The employment demographics of advertising agencies indicate a lack of diversity and therefore of transformation. Not only is there a lack of black professionals in media planning but agencies are also characterised by a shortfall of middle-level planners and minimal succession planning. Most media planners are young, white, English-speaking females. According to the research, agencies see themselves as making rational choices. On the other hand, media owners say media planners are often led by personal considerations and this is exacerbated by little time and the unwillingness to learn new things. These demographic and decision-making factors can result in media planning that is not always to the benefit of building brands.

Those interviewed for the research say that agencies are under huge pressure to deliver a return on the client's investment while their resources are dwindling. In the same vein, they are held accountable for such huge budgets that they avoid risk-taking. The concern is also raised that the agencies' creative staff prefer television and that this sometimes drives the choice of what media should be used, thereby putting less value on the potential contribution of the media department. This is also perpetuated by those interviewed in the research that the reality is that agencies are generating most of their creative ideas in English.

4.2.2 Opportunities

The research suggested and GCIS concurs that:

  • Agencies should invest more on salaries, training (media research tools, understanding of unfamiliar markets and media) and time in media departments.
  • Agencies should come up with strategies for attracting new people into the industry.
  • In order to retain personnel, there needs to be emphasis on training and development, succession planning, mentoring and empowerment.
  • Agencies should share information about their client's brand and specific target market with media owners so that they can prepare presentations that are more relevant to these brands and clients.
  • Media planners and buyers should allocate time to attend media owner presentations as they can play a big role in educating planners.
  • Industry fora for training, briefings and knowledge sharing for people below the level of media directors should be rejuvenated.

If these issues are not addressed within agencies, their clients will see their marketing becoming less relevant to the majority of South Africans. Relevance may well emerge as the next competitive advantage.

4.3 Media Sector

The research indicates that sales representatives generally repeat known target market figures and do not tailor presentations to the individual client or brand, or do enough research to sell products or build their own brands. Print and radio suffer from a lack of marketing their media type, unlike television, which spends large amounts on self-promotion. For example, the biggest advertiser in the country is M-Net. In the same vein, rate cards need a new strategic look as media inflation seems to be on a sharp rise. This particularly applies to SABC TV and Radio, who are seen as pricing themselves out of the market, as they have the power to set the overall pricing structure due to their ownership of a wide portfolio of radio and television stations.
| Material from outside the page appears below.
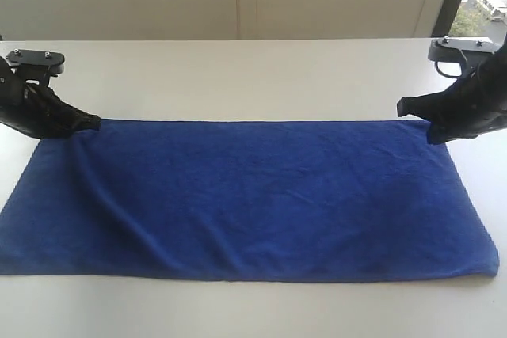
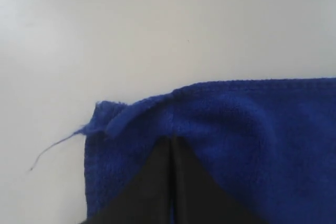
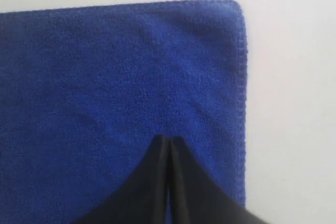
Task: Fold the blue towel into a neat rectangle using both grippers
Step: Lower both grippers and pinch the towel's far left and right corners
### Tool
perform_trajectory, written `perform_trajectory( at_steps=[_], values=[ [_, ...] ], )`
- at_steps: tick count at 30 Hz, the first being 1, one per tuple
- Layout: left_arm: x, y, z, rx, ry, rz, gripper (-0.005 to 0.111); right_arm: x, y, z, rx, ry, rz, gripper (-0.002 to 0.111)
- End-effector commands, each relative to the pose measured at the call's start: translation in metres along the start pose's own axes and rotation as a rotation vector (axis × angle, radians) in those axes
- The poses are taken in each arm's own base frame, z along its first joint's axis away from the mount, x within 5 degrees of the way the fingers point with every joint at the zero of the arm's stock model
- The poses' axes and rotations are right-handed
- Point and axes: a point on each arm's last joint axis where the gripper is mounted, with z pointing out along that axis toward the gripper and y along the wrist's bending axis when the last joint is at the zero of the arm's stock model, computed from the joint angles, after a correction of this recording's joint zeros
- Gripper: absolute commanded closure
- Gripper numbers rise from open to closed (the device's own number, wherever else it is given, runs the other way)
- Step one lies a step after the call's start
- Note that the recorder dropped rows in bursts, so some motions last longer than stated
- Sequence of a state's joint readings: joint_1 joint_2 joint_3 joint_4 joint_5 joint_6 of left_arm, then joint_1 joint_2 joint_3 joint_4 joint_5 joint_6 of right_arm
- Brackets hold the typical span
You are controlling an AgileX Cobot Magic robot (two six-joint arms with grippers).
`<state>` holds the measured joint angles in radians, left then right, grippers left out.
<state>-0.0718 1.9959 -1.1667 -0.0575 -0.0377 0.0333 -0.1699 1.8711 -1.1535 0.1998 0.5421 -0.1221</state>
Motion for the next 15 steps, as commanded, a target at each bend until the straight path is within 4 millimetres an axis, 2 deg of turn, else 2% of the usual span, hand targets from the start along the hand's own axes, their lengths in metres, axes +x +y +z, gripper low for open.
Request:
perform_trajectory(
  at_steps=[1, 5, 8, 12, 15],
  values=[
    [-0.002, 0.000, -0.001, -0.003, -0.022, -0.003, 0.107, 0.004, -0.002, 0.011, 0.004, 0.025, -0.011, 0.108],
    [-0.001, 0.000, 0.000, -0.002, -0.012, 0.012, 0.107, 0.009, -0.004, 0.028, 0.009, 0.063, -0.010, 0.108],
    [-0.002, -0.001, -0.006, 0.002, -0.005, 0.020, 0.107, 0.007, -0.005, 0.028, 0.014, 0.052, -0.017, 0.108],
    [-0.014, -0.002, -0.039, 0.015, -0.001, 0.046, 0.107, 0.005, -0.001, 0.005, 0.004, 0.057, -0.025, 0.108],
    [-0.015, -0.003, -0.058, 0.031, 0.042, 0.056, 0.107, 0.009, 0.001, -0.011, -0.006, 0.092, -0.029, 0.108]
  ],
)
4.3.1 General Media Weaknesses

The research reflects that industry bodies have indicated that the current trading conditions, resulting in squeezed margins, concern their members. The pressure on margins results in an inward focus, eroding the industry bodies' generic marketing budgets. Since the industry bodies are consensus-based voluntary organisations, there is no way of forcing generic marketing programs, which would require additional budget allocations over and above membership subscriptions.

The research also indicates that media representatives complain that agencies do not attend their presentationsand are often skeptical ofeducational presentations, perceiving the media to be selling something. Due to this non-attendance, clients are often denied new information as agencies control the access to clients. Media representatives would like more access to marketers, as they believe that they would communicate more enthusiastically, and in more detail, and perceive that they are being denied this access by the agencies. The research further shows that marketers would like to have direct contact with media representatives. This contact will help develop ongoing, longer-term relationships with marketers.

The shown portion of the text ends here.